- **Exercise description**
Lines containing the word "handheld" are to be copied from the data below.

- **Raw data**
= = = = = = =

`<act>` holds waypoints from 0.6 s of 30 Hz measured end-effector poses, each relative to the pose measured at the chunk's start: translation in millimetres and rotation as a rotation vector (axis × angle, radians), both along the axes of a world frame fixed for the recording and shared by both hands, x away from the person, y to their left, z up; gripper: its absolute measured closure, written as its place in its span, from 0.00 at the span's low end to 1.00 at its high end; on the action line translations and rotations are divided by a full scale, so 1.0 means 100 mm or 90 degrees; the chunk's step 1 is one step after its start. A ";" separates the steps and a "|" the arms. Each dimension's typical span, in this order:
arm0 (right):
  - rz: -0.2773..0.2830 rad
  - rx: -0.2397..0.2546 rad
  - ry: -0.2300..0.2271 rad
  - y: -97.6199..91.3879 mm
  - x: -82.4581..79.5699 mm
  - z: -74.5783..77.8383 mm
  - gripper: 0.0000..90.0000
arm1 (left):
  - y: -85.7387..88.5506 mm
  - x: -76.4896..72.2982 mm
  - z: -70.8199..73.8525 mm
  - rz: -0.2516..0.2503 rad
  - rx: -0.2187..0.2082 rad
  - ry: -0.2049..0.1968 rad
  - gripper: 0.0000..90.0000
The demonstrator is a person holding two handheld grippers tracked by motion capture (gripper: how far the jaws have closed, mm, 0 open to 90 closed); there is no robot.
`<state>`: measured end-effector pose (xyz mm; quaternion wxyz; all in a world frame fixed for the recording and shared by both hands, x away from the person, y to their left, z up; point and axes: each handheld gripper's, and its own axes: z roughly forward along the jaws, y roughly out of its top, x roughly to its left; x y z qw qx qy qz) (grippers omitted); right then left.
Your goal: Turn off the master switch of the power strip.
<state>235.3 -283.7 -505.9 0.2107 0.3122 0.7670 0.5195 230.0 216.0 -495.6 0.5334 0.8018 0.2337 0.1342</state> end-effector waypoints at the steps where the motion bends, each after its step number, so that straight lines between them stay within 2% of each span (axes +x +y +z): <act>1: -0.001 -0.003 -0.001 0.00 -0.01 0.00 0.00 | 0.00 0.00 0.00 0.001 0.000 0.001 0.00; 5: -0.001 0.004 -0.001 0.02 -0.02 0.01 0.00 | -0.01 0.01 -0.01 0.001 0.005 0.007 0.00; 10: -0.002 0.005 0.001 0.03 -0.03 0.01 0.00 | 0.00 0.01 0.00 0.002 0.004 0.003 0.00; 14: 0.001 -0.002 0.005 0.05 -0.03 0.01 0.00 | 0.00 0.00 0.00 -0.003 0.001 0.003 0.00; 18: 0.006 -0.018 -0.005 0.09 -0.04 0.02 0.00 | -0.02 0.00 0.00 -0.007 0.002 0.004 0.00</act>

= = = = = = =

- **Solution for this problem**
The demonstrator is a person holding two handheld grippers tracked by motion capture (gripper: how far the jaws have closed, mm, 0 open to 90 closed); there is no robot.
`<state>`: measured end-effector pose (xyz mm; quaternion wxyz; all in a world frame fixed for the recording and shared by both hands, x away from the person, y to their left, z up; point and axes: each handheld gripper's, and its own axes: z roughly forward along the jaws, y roughly out of its top, x roughly to its left; x y z qw qx qy qz) (grippers omitted); right then left.

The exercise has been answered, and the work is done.